Im März 1996 verschwand der 17-jährige Nicky Kobach aus Altenberg. Lebt er heute illegal als Graffiti-Künstler?
Von Thomas Schade
Als Heidemarie Kobach am 28. März 1996, einem Donnerstag, von der Arbeit kommt, ist ihr Sohn gerade aus der Badewanne gestiegen und hängt über den Schulbüchern. Der 17-Jährige besucht das Gymnasium und büffelt für eine Deutsch-Klausur. Die vierköpfige Familie lebt in Altenberg in einem der Neubaublöcke der Erzgebirgsstadt. Gegen 18.30 Uhr sagt Nicky zu seiner Mutter: „Tschüss, ich bin in zwei Stunden wieder da.“ Der junge Mann mit dem schmalen Gesicht, dem spitzen Kinn und den schulterlangen Haaren verlässt die Wohnung und nimmt keinen Ausweis mit, kein Geld, keine Klamotten. Aber es ist das letzte Mal, dass die Mutter ihren Sohn sieht. Der junge Mann verschwindet über Nacht. Seine Familie hat bis heute kein Lebenszeichen von ihm.
Als der 17-Jährige in der Nacht nicht wieder heimkommt, rufen die Eltern den Freund an, zu dem er wollte. Doch der hat Nicky an diesem Abend nicht gesehen. Nachdem feststeht, dass ihr Sohn auch keinen anderen seiner Freunde besucht hat, wenden sich Kobachs an die Polizei. Die Beamten leiten eine Fahndung ein, suchen das Gebiet um Altenberg den Tag danach mit einem Hubschrauber ab – erfolglos.

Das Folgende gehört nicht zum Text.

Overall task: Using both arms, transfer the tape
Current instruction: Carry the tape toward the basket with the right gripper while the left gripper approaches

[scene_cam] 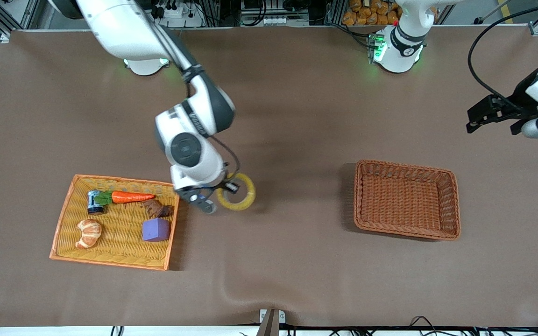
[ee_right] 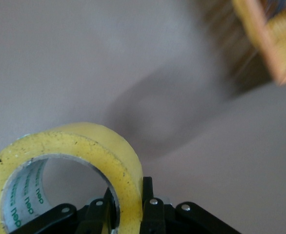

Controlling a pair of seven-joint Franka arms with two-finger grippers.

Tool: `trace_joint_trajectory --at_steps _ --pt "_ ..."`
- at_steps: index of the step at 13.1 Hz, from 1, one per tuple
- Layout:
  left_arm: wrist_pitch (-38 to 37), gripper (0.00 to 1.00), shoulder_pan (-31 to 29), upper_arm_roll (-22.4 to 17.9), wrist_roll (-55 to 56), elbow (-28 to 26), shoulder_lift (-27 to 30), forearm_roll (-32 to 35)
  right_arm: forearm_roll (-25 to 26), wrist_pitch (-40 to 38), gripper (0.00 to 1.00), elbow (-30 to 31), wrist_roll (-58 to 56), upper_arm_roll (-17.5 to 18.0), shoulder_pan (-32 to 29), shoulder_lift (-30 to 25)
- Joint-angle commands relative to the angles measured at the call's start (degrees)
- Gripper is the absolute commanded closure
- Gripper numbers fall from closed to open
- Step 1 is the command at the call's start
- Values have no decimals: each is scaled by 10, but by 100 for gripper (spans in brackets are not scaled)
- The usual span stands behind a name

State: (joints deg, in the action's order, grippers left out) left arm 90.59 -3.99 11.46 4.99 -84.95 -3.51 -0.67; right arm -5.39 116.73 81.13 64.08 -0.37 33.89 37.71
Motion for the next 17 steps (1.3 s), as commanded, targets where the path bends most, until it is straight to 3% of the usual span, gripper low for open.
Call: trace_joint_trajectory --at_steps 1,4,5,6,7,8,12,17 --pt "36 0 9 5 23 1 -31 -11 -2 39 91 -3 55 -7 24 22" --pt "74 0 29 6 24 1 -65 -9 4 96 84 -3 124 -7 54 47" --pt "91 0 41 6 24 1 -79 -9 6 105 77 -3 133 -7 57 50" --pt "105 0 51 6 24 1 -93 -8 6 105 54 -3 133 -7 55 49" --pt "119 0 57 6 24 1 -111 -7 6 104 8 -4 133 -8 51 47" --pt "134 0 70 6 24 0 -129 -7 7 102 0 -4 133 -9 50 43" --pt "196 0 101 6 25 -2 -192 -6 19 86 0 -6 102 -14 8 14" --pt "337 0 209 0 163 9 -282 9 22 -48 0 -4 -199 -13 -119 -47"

Für die Polizei ein Rätsel
Für die Polizei ist das Verschwinden von Nicky Kobach bis heute ein Rätsel. Zunächst tauchte die Vermutung auf, der Teenager sei ausgerissen. Er wirkte reifer als viele seiner Mitschüler, man hätte sein Alter auf 20 getippt. Aber warum sollte der Junge abhauen? Die Schule fiel ihm relativ leicht, er lernte nebenbei Keyboard zu spielen und hatte sich dem Graffiti verschrieben. In der Sprayer-Szene besaß er schon einen Namen, sein Zimmer hatte er in einen fantasievollen Farbtempel verwandelt. War Nicky in der Graffiti-Szene untergetaucht?
Dann wäre er an einem Winterabend bei Schnee, Eis und Kälte nicht ohne Jacke, Rucksack, Geld und Papiere verschwunden, glauben die Eltern. Nicky trug lediglich Halbschuhe, blaue Jeans und ein dunkelgrünes Kapuzenshirt.
Die Polizei fand heraus, dass Nicky kurz vor seinem Verschwinden mit einer Bekannten telefoniert hatte. Er habe die Schnauze voll und müsse irgendwo abtauchen, soll er ihr gesagt haben. Doch damit verliert sich seine Spur. Ein Hinweis, wonach Nicky auf Teneriffa als Hütchenspieler gesehen wurde, lief ins Leere. Alle Ausweise des jungen Mannes, der heute 29 Jahre alt wäre, sind abgelaufen. Offiziell gibt es den Verschwundenen nicht mehr. Doch daran wollen seine Eltern nicht glauben.